@Były - taka naprawdę drobna uwaga: jak proszę cię, żebyś nie cytował oszołomstwa to dotyczy to zarówno oszołomów, którzy przykleili się do PO, jak i oszołomów, którzy przykleili się do PiS... Te ich teksty, które prezentujesz, z jednej i drugiej strony, na serio wyglądają infantylnie, uwierz mi...
ogrodniczka pisze:(...)
@Ogrodniczka napisała /wcześniej/ bardzo dużo słów... Można by zacząć z każdej strony:
Jarosław jest mi po prostu wstrętny. On nie robi polityki, on ją psuje.
Nie można zepsuć 'robienia' polityki. Tzn. można ją robić nieudolnie, ale nie można zepsuć. To taka gra, gdzie wszystkie chwyty dozwolone. Polityki nie ocenia się po tym JAK się ją robi, ale PO EFEKTACH (gospodarczych - takich jak wzrost PKB, boom budowlany, obniżanie podatków itp itd..; społecznych - zmniejszenie przestępczości, mobilizacja społeczna w określonych celach, politycznych - odsunięcie od władzy skrajnych populistów i nacjonalistów). No i - dodajmy - po tym, kto jest na górze...
Komorowski ma problem.
Komorowski JEST sam w sobie problemem. I nie jest to nawoływanie do zamachu, czy zbrodni w stylu 'palikotowo-niesiołowskim'. To jest stwierdzenie faktu, że zamiast polityka wybrałaś, Ogrodniczko, Wesołego/Rubasznego Bronka. Dlatego (także) Ty bierzesz odpowiedzialność za wszystko co ten facet jest w stanie na łopatki rozłożyć.
Czy ten pierwiastek (mowa tu jak mniemam o ludycznej pobożności - przyp. tommy. b)

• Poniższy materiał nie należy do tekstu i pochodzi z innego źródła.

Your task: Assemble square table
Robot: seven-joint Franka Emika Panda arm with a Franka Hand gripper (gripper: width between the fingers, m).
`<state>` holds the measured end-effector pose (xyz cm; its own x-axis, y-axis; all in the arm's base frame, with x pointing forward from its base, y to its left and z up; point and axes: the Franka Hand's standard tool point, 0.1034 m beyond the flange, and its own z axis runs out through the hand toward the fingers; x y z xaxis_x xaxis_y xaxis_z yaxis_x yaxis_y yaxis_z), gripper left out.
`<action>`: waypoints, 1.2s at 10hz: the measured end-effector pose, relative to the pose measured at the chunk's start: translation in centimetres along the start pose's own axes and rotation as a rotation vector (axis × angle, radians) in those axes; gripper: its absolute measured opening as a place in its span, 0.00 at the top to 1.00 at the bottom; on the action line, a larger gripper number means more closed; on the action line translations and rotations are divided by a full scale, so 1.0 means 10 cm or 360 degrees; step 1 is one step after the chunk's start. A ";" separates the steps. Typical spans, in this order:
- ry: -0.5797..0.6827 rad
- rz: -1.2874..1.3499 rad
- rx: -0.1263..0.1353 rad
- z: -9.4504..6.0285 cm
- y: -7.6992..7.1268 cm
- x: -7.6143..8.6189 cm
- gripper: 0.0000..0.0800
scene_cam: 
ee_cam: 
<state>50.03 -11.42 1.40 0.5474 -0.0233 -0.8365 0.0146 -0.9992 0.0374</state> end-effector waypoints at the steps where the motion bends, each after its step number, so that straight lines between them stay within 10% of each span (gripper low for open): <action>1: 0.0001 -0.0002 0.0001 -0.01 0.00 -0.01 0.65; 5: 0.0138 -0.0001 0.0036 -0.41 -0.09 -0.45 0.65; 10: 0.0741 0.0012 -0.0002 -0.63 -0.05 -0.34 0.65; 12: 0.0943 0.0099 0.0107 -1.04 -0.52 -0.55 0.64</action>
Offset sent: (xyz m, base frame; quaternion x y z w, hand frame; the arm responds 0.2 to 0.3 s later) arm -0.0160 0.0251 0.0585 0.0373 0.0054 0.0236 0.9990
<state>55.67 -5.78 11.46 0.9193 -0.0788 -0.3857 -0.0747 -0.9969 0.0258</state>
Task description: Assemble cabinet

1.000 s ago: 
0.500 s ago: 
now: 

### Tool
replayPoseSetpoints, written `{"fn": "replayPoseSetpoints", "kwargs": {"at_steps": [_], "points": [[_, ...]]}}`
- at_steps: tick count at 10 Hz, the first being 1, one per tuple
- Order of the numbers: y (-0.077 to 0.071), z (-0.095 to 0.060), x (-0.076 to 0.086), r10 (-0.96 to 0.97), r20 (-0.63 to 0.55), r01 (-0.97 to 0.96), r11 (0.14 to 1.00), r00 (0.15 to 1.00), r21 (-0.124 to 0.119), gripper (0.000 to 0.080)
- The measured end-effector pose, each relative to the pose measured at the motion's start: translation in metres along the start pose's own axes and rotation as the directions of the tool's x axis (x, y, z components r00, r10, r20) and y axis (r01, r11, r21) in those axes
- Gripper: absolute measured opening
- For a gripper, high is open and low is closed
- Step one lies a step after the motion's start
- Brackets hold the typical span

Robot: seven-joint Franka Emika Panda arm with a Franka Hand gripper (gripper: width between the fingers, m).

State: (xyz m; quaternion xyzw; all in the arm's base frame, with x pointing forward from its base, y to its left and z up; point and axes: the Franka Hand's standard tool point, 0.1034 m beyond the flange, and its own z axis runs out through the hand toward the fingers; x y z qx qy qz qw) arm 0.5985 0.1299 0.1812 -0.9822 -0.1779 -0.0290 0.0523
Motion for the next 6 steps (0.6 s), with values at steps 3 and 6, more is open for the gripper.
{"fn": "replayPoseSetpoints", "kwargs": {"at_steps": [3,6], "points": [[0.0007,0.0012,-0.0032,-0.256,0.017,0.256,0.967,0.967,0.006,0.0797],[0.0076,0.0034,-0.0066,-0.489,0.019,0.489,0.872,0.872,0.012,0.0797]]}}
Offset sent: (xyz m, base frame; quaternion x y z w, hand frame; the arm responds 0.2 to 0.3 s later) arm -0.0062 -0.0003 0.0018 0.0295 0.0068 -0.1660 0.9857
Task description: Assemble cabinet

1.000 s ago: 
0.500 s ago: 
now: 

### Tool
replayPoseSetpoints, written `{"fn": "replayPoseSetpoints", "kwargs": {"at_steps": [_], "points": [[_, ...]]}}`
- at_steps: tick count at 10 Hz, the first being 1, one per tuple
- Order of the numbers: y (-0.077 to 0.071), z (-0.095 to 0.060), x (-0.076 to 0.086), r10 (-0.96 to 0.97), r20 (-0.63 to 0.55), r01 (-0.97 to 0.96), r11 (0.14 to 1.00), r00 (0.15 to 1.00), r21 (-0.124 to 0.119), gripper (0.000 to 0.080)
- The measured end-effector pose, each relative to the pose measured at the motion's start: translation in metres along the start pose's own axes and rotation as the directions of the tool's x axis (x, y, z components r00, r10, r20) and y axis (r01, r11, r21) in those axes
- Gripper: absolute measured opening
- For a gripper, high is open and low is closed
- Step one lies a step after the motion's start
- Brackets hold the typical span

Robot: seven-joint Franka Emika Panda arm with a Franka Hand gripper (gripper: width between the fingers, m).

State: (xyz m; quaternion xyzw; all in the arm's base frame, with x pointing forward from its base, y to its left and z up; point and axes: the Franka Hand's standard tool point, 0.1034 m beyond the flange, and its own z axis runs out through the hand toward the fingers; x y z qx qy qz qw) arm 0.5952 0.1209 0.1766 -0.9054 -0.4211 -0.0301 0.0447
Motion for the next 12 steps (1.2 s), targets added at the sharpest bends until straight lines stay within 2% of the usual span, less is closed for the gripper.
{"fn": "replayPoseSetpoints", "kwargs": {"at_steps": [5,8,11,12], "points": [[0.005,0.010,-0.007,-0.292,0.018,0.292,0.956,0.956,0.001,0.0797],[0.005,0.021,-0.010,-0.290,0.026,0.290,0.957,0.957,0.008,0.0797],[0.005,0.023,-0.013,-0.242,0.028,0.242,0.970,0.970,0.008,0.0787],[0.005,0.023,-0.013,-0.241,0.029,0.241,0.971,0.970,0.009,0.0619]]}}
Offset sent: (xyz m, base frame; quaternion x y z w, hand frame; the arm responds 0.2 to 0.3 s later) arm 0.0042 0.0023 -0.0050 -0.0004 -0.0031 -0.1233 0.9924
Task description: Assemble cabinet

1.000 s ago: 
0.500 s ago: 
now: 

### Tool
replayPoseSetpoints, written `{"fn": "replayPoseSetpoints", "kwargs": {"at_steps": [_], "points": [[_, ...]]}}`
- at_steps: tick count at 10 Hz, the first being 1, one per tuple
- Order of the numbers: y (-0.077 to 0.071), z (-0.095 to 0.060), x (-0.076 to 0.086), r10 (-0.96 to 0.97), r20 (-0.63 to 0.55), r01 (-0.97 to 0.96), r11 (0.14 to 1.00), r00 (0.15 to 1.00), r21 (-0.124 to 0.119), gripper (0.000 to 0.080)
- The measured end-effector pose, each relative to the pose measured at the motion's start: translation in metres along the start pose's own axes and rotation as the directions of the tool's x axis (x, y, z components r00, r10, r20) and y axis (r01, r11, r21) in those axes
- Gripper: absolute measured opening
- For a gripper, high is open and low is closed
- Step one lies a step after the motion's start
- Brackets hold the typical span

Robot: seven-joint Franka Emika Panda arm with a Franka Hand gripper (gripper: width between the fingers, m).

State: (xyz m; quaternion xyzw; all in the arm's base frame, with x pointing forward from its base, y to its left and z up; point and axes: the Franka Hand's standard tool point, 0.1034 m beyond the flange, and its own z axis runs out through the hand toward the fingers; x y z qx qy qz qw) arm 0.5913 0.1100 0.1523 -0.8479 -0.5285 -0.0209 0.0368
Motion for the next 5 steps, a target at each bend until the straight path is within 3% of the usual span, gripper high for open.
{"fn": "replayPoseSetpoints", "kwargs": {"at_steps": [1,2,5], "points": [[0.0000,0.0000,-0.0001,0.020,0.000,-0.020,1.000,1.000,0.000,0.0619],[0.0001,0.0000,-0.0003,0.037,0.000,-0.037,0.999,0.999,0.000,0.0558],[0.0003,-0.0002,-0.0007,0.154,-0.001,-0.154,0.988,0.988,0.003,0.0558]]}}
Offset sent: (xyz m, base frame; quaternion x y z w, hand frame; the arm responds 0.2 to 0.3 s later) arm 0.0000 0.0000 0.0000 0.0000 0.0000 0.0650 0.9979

zawsze drzemał w społeczeństwie czy to Radio Maryja było katalizatorem jego wyzwolenia?
Drzemał i był. Porozmawiaj trochę z ludźmi, z Polakami. Zdziwisz się ja Twój kraj jest różny od tego co pokazuje się w głównym wydaniu dziennika. Wsłuchaj się w jego duszę, a zobaczysz że jest coś takiego jak... polska tożsamość, a problem zdecydowanej większości Polaków, którzy
mają choć cień faktycznej możliwości, bądź talentu by ją promować, lub rozwijać, polega na tym, że się jej WSTYDZĄ, bo nie pasuje ona do świata
iPodów, energy-drinków, lanczów, wypadów 'na deskę' w Dolomity i tych wszystkich innych rzeczy na których korporacje położyły już łapę.

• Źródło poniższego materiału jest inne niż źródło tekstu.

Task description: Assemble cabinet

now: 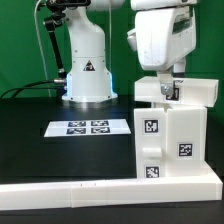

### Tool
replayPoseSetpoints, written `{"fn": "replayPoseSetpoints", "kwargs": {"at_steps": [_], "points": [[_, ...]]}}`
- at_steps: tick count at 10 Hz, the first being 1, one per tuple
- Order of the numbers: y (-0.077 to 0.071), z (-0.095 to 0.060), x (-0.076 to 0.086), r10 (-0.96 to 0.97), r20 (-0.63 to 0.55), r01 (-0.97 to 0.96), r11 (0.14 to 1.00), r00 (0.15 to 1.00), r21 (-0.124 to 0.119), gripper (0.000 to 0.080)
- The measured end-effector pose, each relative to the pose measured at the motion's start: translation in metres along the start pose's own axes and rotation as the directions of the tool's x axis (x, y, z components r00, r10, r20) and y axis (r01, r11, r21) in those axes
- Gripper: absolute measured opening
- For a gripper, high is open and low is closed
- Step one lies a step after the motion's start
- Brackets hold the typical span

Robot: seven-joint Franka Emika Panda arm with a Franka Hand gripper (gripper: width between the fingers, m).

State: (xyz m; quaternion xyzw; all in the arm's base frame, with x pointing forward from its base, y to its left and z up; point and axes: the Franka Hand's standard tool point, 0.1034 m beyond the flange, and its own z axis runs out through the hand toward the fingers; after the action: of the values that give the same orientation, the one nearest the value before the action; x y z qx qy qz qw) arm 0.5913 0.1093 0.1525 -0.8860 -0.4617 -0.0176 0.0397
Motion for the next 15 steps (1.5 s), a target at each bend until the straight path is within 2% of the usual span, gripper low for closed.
{"fn": "replayPoseSetpoints", "kwargs": {"at_steps": [2,5,7,10,13,15], "points": [[0.0044,-0.0012,-0.0041,0.224,-0.001,-0.224,0.975,0.975,0.003,0.0558],[0.0021,-0.0006,-0.0036,0.536,-0.012,-0.536,0.844,0.844,-0.002,0.0559],[0.0003,0.0000,-0.0026,0.738,-0.011,-0.738,0.675,0.675,0.002,0.0560],[-0.0044,0.0015,0.0002,0.923,-0.005,-0.923,0.386,0.386,0.004,0.0560],[-0.0049,0.0014,-0.0037,0.984,0.005,-0.984,0.179,0.179,-0.002,0.0560],[-0.0039,0.0009,-0.0050,0.994,0.005,-0.994,0.113,0.113,-0.007,0.0560]]}}
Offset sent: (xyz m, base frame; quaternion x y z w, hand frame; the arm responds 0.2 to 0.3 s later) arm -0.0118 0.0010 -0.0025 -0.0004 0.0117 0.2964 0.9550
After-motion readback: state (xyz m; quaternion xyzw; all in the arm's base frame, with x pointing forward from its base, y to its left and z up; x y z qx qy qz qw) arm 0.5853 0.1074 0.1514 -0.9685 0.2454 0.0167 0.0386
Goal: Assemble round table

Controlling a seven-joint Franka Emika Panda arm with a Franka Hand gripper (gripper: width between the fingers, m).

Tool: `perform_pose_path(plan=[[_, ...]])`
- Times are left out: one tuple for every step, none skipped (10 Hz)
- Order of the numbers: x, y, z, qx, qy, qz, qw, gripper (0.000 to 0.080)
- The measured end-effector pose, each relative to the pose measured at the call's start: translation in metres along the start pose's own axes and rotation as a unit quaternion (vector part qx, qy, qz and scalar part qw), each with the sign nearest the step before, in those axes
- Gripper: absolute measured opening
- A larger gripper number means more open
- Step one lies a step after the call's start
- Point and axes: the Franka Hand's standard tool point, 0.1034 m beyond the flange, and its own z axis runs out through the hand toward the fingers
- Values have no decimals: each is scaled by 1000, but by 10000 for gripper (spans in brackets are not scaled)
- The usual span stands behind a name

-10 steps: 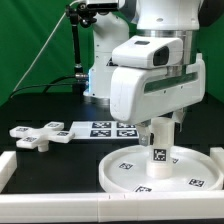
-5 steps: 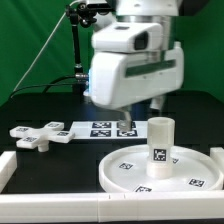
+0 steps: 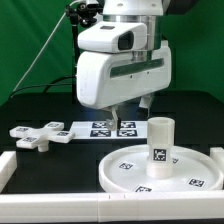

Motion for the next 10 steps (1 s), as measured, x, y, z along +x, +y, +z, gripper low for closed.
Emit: perform_pose_path(plan=[[-4, 2, 1, -2, 1, 15, 1000, 649], [-17, 6, 1, -3, -1, 25, 1000, 649], [-33, 12, 2, -8, 0, 30, 1000, 649], [-47, 20, 4, -18, 6, 23, 1000, 649], [-49, 20, 5, -17, 6, 27, 999, 649], [-48, 19, 5, -17, 5, 26, 1000, 649], [-48, 19, 6, -17, 5, 26, 1000, 649], [-52, 21, 5, -18, 7, 31, 999, 649], [-68, 28, 2, -20, 10, 55, 998, 649], [-93, 35, 0, -15, 13, 96, 995, 649]])
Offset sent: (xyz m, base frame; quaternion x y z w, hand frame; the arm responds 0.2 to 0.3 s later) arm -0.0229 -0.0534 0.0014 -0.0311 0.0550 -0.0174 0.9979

Wyobraź sobie, że większość Polaków toczy swoje życie (w miastach) na przeciętnych 50m2, nie mając czasu, pieniędzy i pomysłu na siebie, a na wsiach we wspólnej chałupie żyje z dziadkami, a niekiedy i pradziadkami... I jak na to spojrzysz z tej perspektytwy, to nagle przestajesz się dziwić, że dajmy na to, na takiej wsi jedynym autorytetem jest ksiunc - bo jakoś tak się składa, że tylko on potrafi zaangażować społeczność w coś, nadać cel zbiorowym działaniom. Nikt inny nawet tego nie próbuje robić. Ot i cała tajemnica...

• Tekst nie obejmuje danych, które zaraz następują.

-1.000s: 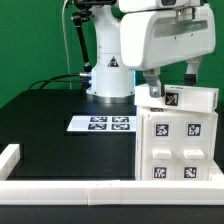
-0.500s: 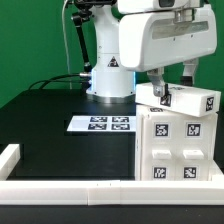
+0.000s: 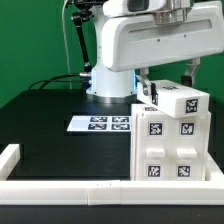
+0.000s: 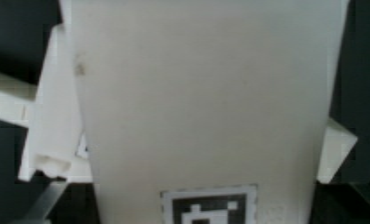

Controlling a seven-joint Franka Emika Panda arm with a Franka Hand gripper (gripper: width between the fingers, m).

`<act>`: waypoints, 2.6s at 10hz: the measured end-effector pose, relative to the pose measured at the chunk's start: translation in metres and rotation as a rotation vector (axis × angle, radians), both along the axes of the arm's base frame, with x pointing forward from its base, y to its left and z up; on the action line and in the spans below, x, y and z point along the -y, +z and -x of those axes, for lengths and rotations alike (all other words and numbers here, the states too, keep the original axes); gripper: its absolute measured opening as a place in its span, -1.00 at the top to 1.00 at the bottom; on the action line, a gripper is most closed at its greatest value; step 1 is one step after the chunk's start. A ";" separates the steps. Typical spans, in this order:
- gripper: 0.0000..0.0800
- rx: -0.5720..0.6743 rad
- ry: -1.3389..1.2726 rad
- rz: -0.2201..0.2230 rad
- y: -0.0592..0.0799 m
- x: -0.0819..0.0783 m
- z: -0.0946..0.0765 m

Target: Assemble cabinet

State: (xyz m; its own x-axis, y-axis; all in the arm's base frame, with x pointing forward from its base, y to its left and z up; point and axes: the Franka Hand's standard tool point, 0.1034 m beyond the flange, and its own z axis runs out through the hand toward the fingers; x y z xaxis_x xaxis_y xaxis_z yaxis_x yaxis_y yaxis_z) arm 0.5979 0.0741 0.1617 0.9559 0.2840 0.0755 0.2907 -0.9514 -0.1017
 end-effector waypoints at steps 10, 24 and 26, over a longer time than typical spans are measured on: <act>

Aż chce się rzec "Cudze chwalicie...'
@Bamaza - rzucę jeszcze tezą, że nie tylko PiS rozgrywa katastrofę. Robią to także publicyści/ politycy i tzw. 'autorytety'(piszę tzw, bo to jest moje osobiste WIELKIE rozczarowanie. JA naprawdę kiedyś odczuwałem szacunek wobec Wajdy, albo nawet Bartoszewskiego... No, ale cóż... nie jest dla mnie wiarygodny facet, który walczy o tzw. 'tolerancję' zaślepiony nienawiścią...). W każdym razie - zaczęli to robić zanim w ogóle jakieś działania ze strony środowiska PiS się pojawiły...
Ale czytając ostatniego posta @Ogrodniczki myślę sobie, że to wszystko leży nieco głębiej. I nie jest to 'psychologia wzrostu' - Kaczyński tak naprawdę jest podobnego wzrostu co Kwaśniewski - dlaczego Kwaśniewskiemu nie wypomina się wzrostu? Dlaczego Kwaśniewskiemu nie pokazuje się brudnych butów? Dlaczego, jak Kwaśniewski nawalony jak stodoła spotyka się ze studentami z Ukrainy, nikt sobie z tego nic nie robi??
Myślę, że jest w tym sporo prawdy, jeśli chodzi o ten cytat o kolesiu co zapodał światu Fejsbuka - Jednych się lubi, a drugich nie, po prostu... Człowiek ma naturalną potrzebę należenia 'do tych fajnych', chyba że Bozia mu dała tyle talentu, blasku, 'szarmanctwa', samoprzekonania i co tam jeszcze - że NIE MUSI świecić światłem odbitym...
A jednak dla mnie Kaczyński to o tyle fascynująca postać, że choć tzw.
czołówka polskich mediów (samozwańcza trzeba przyznać, wystarczy
spojrzeć na nakłady gazet , ale przyjęło się ich tak określać, więc zostanę przy tym) występuje jawnie, ostro, gwałtownie i często chwytając poniżej pasa, to on, skubany, ciągle zagarnia dla swojej ciemnej, zgrzebnej, czy nawet - chwytając się
Konopielki - 'zapluszczonej' wizji Polski, połowę elektoratu. Ciekawe, co by mógł osiągnąć, gdyby miał przychylność mediów, taką jak ma Tusk i PO... Ale cóż - nie ma co gdybać.
Mi tam się podoba, że Kaczyński zaczyna trochę podchodzić do tego z dystansem - swing mu się przyda! Kto swinguje - czuje się pewnie!
Dosłownie przed momentem wpadła mi w oko notatka jak to Kaczyński parafrazuje (nielubianego chyba ciągle siebie, oj nie) Ziemkiewicza, mówiąc że media w Polsce dzielą się na dwie grupy - te co wspierają PO (w domyśle, wolne, liberalne, niezależne) i te 'reżimowe'... hehe...
Kto wie, może znowu kilka osób ruszy głową i pomyśli, że JEDNAK coś w tym jest.
OK, na dobrą sobotę odgrzewany, stary żart:
Pod koniec października 2007 roku Mariusz Walter wzywa do siebie naczelnego "Faktów", Kamila Durczoka i krzyczy -
- Tak dalej nie może być! Cały czas trzymamy na celowniku rząd, podkładamy im świnie i kłody pod nogi. Mam sygnały, że widzowie się skarżą. Bądźmy bardziej obiektywni!
Na to Durczok:
- Zgadzam się z tobą, szefie - od dziś będziemy walić w opozycję!